How to complete this task. Exactly retype the lines of the material from its first line to the line with "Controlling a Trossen", including both.

%%

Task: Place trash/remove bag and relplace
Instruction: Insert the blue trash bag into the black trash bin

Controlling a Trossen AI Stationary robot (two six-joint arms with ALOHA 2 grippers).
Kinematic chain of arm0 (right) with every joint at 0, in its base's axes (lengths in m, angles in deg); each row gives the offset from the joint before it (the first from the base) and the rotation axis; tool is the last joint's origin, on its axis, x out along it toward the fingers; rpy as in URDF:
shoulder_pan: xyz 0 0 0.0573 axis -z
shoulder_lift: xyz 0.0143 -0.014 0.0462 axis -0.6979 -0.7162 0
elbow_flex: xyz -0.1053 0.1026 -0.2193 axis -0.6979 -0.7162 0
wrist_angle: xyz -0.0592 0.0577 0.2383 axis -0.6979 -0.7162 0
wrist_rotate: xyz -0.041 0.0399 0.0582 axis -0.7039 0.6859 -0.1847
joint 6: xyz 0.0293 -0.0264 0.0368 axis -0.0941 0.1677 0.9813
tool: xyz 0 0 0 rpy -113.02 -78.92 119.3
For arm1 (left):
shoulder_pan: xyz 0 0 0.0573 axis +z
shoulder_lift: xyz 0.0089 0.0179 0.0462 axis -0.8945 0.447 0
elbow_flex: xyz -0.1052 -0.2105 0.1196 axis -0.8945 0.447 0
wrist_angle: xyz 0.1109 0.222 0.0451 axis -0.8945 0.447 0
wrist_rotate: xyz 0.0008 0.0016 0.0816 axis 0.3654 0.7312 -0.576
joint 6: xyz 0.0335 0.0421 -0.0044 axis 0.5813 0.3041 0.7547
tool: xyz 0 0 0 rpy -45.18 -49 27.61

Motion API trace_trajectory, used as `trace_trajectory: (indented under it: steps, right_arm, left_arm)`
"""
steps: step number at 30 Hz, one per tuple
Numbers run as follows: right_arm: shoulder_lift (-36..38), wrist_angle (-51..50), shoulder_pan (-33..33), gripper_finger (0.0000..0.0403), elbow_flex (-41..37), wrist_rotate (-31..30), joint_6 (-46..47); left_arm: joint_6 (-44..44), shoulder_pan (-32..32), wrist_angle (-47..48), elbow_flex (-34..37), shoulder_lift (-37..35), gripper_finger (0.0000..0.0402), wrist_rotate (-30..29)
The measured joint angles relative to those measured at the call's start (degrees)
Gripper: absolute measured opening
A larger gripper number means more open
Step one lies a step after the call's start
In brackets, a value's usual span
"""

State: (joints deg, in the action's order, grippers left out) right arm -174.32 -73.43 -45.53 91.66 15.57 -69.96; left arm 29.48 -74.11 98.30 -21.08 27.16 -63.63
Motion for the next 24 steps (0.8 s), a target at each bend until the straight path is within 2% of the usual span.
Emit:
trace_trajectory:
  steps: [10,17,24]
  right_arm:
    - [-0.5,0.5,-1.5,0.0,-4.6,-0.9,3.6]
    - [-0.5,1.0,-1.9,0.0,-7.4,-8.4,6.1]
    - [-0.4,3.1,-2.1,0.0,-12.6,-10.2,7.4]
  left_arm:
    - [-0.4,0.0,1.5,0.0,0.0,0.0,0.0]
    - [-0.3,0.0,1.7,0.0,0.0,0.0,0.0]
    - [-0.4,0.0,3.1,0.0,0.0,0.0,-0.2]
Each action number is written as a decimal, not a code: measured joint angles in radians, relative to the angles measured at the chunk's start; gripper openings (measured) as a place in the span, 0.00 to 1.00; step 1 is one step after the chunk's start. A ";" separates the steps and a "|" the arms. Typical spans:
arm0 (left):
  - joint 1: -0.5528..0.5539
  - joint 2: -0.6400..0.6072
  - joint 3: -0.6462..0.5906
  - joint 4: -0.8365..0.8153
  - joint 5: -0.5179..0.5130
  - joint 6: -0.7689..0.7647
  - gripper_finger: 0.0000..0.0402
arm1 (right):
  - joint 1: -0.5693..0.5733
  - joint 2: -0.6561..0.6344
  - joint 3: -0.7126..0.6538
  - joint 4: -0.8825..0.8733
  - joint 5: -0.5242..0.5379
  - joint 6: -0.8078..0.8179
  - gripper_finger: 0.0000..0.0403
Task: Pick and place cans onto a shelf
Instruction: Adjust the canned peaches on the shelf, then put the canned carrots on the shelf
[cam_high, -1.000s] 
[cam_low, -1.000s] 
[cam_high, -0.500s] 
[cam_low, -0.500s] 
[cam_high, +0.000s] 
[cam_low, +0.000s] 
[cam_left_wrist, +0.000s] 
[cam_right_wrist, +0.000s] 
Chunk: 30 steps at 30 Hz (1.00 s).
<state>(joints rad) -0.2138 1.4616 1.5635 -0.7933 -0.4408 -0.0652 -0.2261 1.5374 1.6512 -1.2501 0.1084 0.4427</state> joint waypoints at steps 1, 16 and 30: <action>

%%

Result.
Task: Place trash/remove bag and relplace
Instruction: Insert the blue trash bag into the black trash bin

Controlling a Trossen AI Stationary robot (two six-joint arms with ALOHA 2 grippers).

This output has come to an end.